Reste à donner le sens des dernières paroles de la prophétie : Je sculpterai moi-même cette pierre et j'ôterai l'iniquité de la terre, et chacun reposera à l'ombre de sa vigne et de son figuier. Quel sera l'auteur des magnifiques ciselures dont sera ornée la pierre vivante, base éternelle de l'Église ? Celui-là même qui parle par l'organe du prophète, le Saint- Esprit en personne. C'est lui qui, dans l'Incarnation, sculptera avec une perfection inimitable le corps et l'âme du Rédempteur. C'est lui qui, avec un art non moins merveilleux, les unira personnellement au Verbe éternel. C'est lui qui ornera son âme de tant de sagesse, de vertu, de grâce et de gloire, qu'il en fera comme un ciel divin, rayonnant de tout l'éclat du soleil, de la lune et des étoiles. C'est lui, Esprit, d'amour, qui formera sur le corps adorable de l'auguste victime, avec la pointe acérée des épines, des clous et de la lance, les adorables ciselures, qui firent pendant la passion l'admiration des anges et qui feront pendant toute l'éternité l'amour des bienheureux.
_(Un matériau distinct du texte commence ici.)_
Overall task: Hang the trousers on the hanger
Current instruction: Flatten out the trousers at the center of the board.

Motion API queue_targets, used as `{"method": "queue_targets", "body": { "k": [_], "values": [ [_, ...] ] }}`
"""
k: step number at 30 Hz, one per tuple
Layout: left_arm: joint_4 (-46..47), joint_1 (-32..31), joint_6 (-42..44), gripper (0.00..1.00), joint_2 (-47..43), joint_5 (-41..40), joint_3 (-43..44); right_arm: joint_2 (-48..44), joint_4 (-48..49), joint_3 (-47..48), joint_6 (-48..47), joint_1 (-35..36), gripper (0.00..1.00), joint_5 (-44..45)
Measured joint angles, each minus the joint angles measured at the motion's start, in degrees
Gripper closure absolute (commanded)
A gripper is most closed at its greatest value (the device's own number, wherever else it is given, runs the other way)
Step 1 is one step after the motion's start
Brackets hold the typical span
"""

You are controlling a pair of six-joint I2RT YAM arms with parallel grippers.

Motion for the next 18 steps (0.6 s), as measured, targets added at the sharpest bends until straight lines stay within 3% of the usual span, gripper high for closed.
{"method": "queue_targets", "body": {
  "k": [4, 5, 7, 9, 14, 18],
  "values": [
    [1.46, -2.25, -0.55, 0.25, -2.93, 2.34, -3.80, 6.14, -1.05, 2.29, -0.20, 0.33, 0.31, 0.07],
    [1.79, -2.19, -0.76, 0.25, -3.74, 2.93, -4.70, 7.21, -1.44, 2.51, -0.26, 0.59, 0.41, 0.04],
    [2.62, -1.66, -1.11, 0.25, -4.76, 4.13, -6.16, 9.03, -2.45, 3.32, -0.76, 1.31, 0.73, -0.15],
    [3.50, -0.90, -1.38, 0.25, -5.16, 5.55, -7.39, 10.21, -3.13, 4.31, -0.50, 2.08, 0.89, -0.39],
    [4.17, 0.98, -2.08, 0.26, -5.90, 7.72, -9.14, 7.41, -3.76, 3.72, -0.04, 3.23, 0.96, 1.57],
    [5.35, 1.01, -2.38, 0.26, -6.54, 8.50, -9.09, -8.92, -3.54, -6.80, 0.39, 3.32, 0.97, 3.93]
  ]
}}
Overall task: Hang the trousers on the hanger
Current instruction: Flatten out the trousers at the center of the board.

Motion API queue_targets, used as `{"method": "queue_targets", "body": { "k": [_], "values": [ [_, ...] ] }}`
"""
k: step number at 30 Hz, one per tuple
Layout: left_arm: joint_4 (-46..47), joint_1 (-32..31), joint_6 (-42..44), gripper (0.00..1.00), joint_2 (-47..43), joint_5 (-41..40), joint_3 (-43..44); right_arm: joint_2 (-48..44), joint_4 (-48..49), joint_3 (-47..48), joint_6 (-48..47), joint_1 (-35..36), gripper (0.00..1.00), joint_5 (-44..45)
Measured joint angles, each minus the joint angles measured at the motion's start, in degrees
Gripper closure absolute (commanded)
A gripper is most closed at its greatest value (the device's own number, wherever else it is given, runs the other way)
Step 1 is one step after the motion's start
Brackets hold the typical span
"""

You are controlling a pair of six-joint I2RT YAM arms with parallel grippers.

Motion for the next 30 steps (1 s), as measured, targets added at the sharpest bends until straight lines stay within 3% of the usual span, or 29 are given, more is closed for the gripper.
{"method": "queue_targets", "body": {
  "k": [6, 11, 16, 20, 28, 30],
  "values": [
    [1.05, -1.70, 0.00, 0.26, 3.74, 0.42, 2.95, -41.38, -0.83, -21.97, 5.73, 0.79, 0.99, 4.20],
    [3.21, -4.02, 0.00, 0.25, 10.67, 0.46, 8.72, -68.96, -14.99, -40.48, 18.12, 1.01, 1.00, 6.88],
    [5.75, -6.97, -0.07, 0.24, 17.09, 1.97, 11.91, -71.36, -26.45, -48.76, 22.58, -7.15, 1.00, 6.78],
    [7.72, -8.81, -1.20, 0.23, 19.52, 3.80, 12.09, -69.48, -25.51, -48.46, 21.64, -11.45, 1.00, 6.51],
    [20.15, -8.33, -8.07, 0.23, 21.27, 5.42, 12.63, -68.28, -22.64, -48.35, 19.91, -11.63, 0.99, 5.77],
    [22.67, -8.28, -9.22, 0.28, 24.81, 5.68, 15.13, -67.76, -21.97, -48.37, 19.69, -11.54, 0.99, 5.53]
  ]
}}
Quel sera l'effet de ces ciselures sanglantes ? L'abolition de l'iniquité. Le sang du Rédempteur, coulant à grands flots par les incisions du divin tatouage dont le Saint-Esprit ornera sa chair immaculée, purifiera la terre de ses crimes. Dieu apaisé rendra ses bonnes grâces au genre humain, et la paix de l'homme avec Dieu deviendra le principe de la paix de l'homme avec ses semblables. Est-il possible de peindre sous des couleurs plus vives, l'action simultanée du Fils et du Saint-Esprit dans la régénération du genre humain ? Les faits accomplis depuis la Pentecôte chrétienne laissent-ils le moindre doute sur l'influence du Saint-Esprit dans le monde, la moindre obscurité sur ses opérations dans le Verbe fait chair, la moindre ambiguïté sur les paroles du prophète (S. Iren., De haeres., lib. III, 28) ?
Il serait facile de continuer ce tableau, commencé à l'origine des temps et qui va se développant avec les siècles. Nous verrions le Verbe par qui tout a été fait et le Saint-Esprit par qui tout doit être refait, constamment unis dans les prédictions des prophètes. Nous entendrions la mystérieuse Judith, célébrant sa mystérieuse victoire, et dans son mystérieux cantique, annonçant un triomphe plus glorieux sur un Holopherne plus redoutable, que celui dont elle vient de couper la tête ; nommant le futur vainqueur du grand Holopherne, et s'écriant : « Adonaï, Seigneur, vous êtes grand. Votre puissance est incomparable, nul ne peut y résister. Toute créature tombera à vos genoux : vous enverrez votre Esprit, et tout sera créé : voix de l'Éternel, tout fléchira à ses accents. Les montagnes jusque dans leurs fondements, les eaux jusque dans leurs profondeurs seront agitées. Les rochers, comme la cire, fondront devant votre visage. Grands de la vraie grandeur seront ceux qui vous craignent (Judith, xvi, 19 et seqq.). »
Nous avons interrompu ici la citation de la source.